鉛筆を取り出そうと多機能筆箱を開けた、強烈な匂いが鼻を襲った。
嗅いだことのない匂いだった。
その匂いの正体は、
匂い付きねりけしの混ざり合った匂いだった。
密閉されていたのと、暑さで、異臭を放っていた。
異臭があまりにもキツかったため、僕はなくなく、匂い付きねりけしを捨てるハメになる。
僕は自家製ねりけしという、消しカスの寄せ集めのねりけしを既製品扱いして、匂い付きねりけしを大量に集めた罰だと思った。
日本昔話のオチのような結末を迎えて、僕は全てのねりけしを失った。
悪どい商売は最終的に痛い目に会うのかもしれないと、僕はねりけしから学んだ。
「サナダ君とフルーツポンチ」
小学6年生の頃に大好きだった給食はフルーツポンチだった。フルーツポンチはクラスのみんな大好きで、いつもフルーツポンチの余は取り合いになっていた。
フルーツポンチが給食に出たある日のことである。僕と同じクラスにサナダ君という男がいた。サナダ君はいつも先生の質問に手を挙げて答える勉強の出来る子だった。だけども、ガリ勉という感じではなく、みんなが知らない雑学を言ったり、マジックを披露したり、性の知識で圧倒したりなど、クラスの皆んなが一目置く存在であった。
そんなサナダ君には特技があった、それは吐いたフリである。みんな何かあったらサナダ君に吐いてよと言って、サナダ君はいつも元気満々に吐いたフリをして場を沸かした。そんなサナダ君はフルーツポンチおかわりジャンケンに2回勝利してフルーツポンチを2杯食べた。そしてサナダ君は給食の牛乳も大好きだったので、余っていたパック牛乳を2個飲んだ。
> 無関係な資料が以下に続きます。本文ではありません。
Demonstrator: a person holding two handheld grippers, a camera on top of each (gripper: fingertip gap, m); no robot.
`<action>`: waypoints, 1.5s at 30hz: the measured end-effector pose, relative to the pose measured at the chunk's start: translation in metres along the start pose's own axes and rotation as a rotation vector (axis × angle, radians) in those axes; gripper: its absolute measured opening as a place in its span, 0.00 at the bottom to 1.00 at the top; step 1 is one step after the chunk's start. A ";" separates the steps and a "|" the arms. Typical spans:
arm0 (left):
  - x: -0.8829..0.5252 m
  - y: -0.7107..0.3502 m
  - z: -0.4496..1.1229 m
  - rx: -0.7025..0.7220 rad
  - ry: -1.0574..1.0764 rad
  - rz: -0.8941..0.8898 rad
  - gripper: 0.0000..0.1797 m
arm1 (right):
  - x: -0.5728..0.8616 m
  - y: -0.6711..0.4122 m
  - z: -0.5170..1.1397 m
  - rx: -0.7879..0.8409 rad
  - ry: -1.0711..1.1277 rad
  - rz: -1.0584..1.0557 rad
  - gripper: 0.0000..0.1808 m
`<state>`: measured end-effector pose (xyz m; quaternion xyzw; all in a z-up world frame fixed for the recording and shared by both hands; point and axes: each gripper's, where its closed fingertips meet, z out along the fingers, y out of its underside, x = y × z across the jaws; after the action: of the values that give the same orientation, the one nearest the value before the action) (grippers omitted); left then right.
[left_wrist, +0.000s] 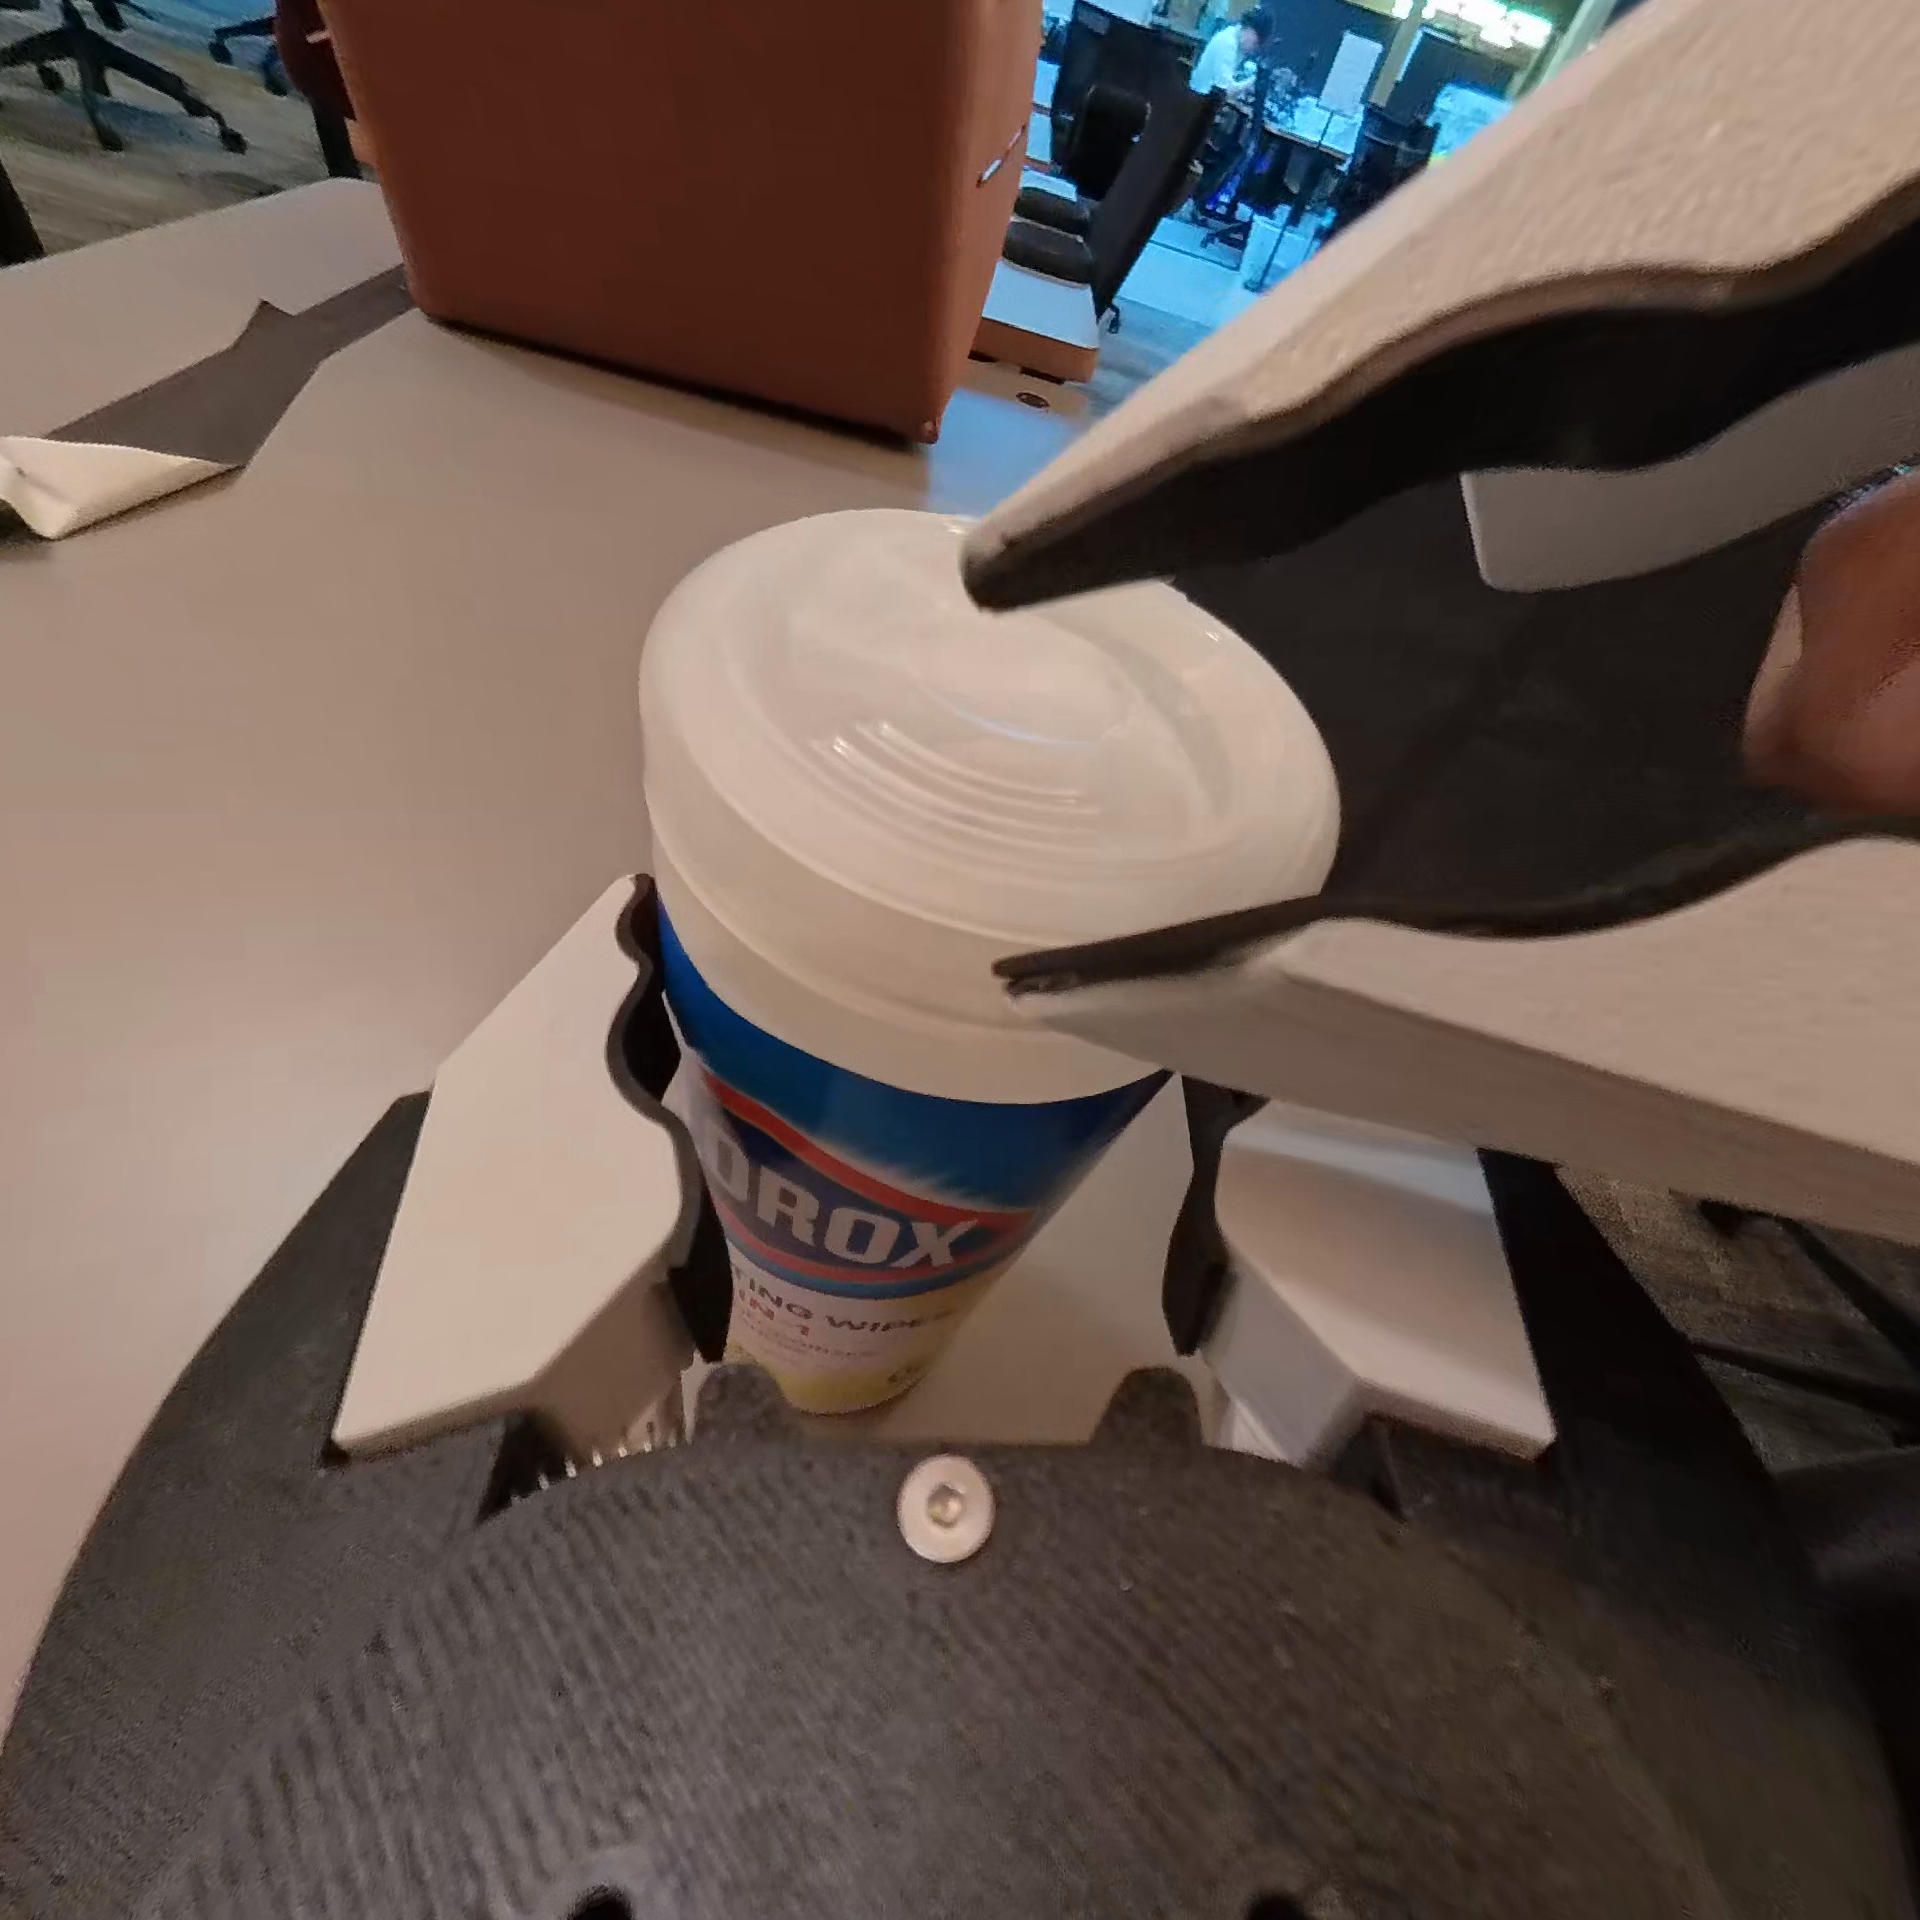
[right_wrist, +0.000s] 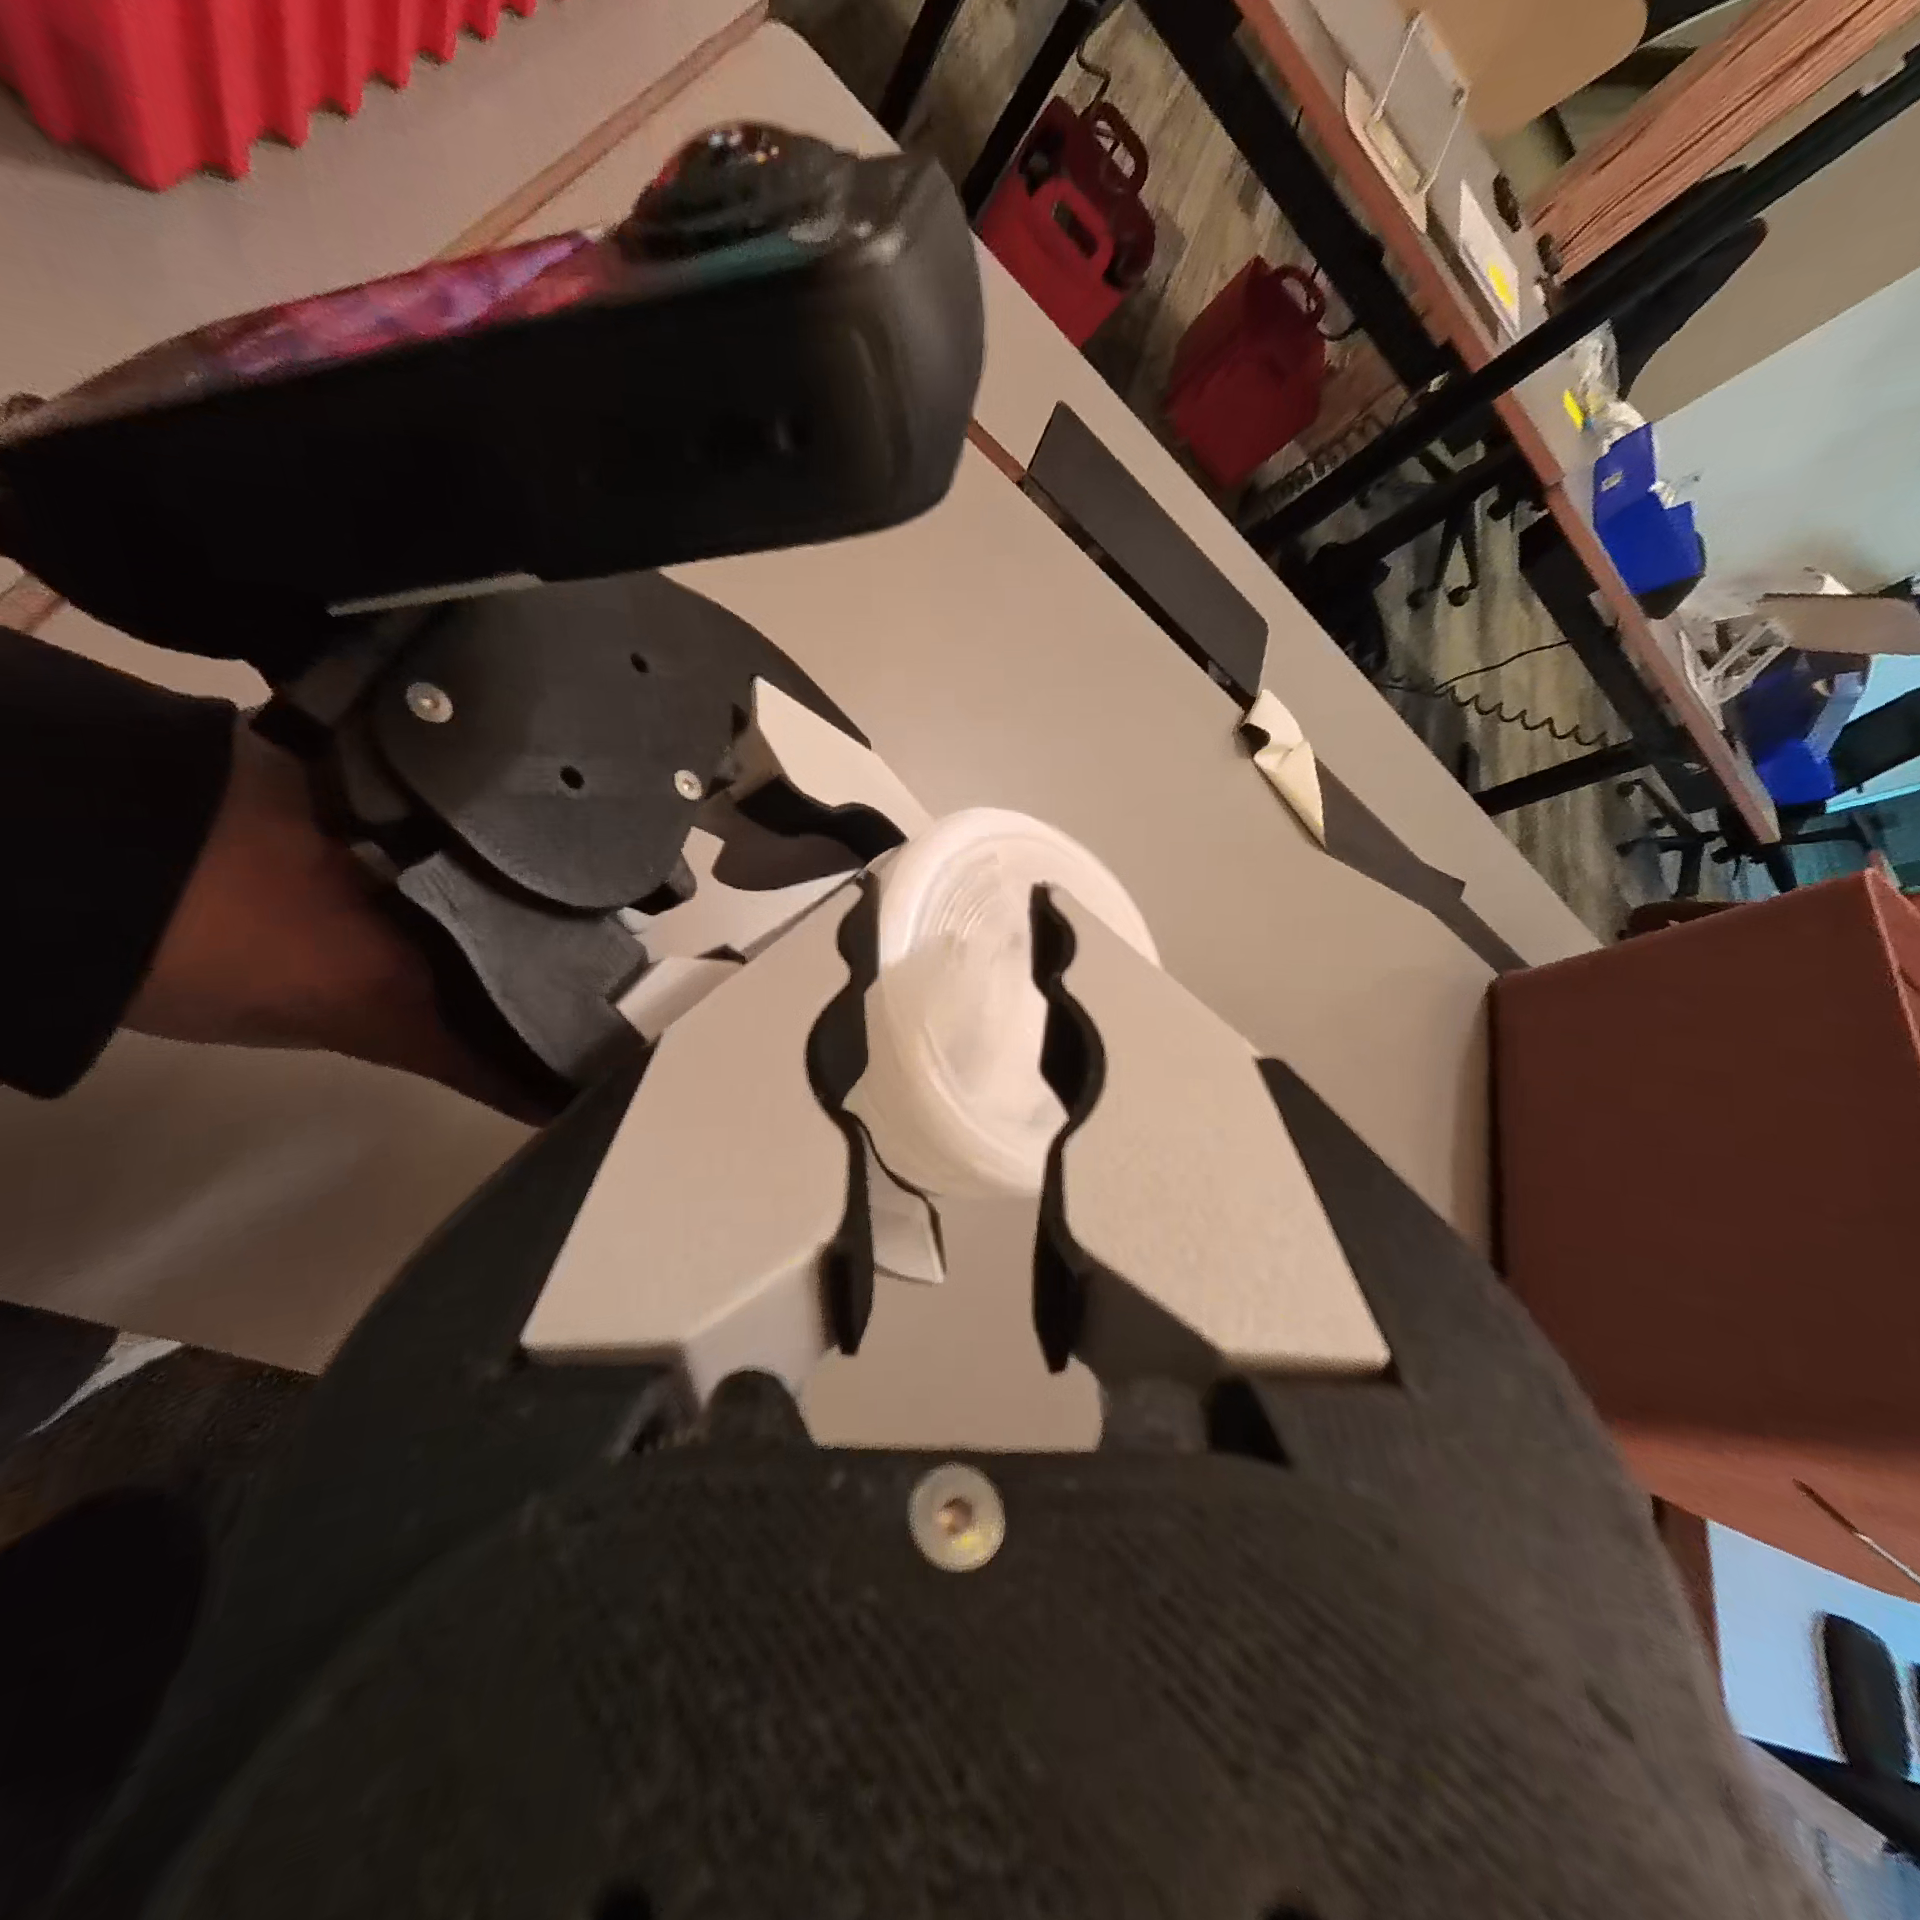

給食の時間が終わり掃除の時間になった。サナダ君は教室の前の廊下を掃除をしていた。僕は下駄箱掃除をしていた。掃除の時間が終わって戻ると教室の前に人だかりが出来ていた。
何事か?と思って人だかりを掻き分けた。
すると四つん這いになって下を向いたサナダ君と真っ白なフルーツポンチが廊下に広がっていた。
ことの経緯を友達から教えてもらうと、サナダ君は廊下を掃除していて、別のクラスの仲の良い友達が通りすがりに「サナダ吐いてよ!」と言ったらしく、サナダ君はいつも通り全力で吐くマネをしていた。その後はお察しの通りだ。
どれだけサナダ君が吐くマネが慣れているからと言っても"食い合わせ"ってのはある。3杯のフルーツポンチとパック牛乳3つは食い合わせが悪過ぎる。
先生がやってきて皆んな教室に戻っていた。僕が見る限りではサナダ君は泣いていた。サナダ君は悔しかったのだろう、こんなに極めた芸を失敗してしまうなんて。あの芸達者のサナダ君でも太刀打ちできなかったのだ、食い合わせには十分気をつけて食事を摂ろうと思う。そんなことを書きながら思っている。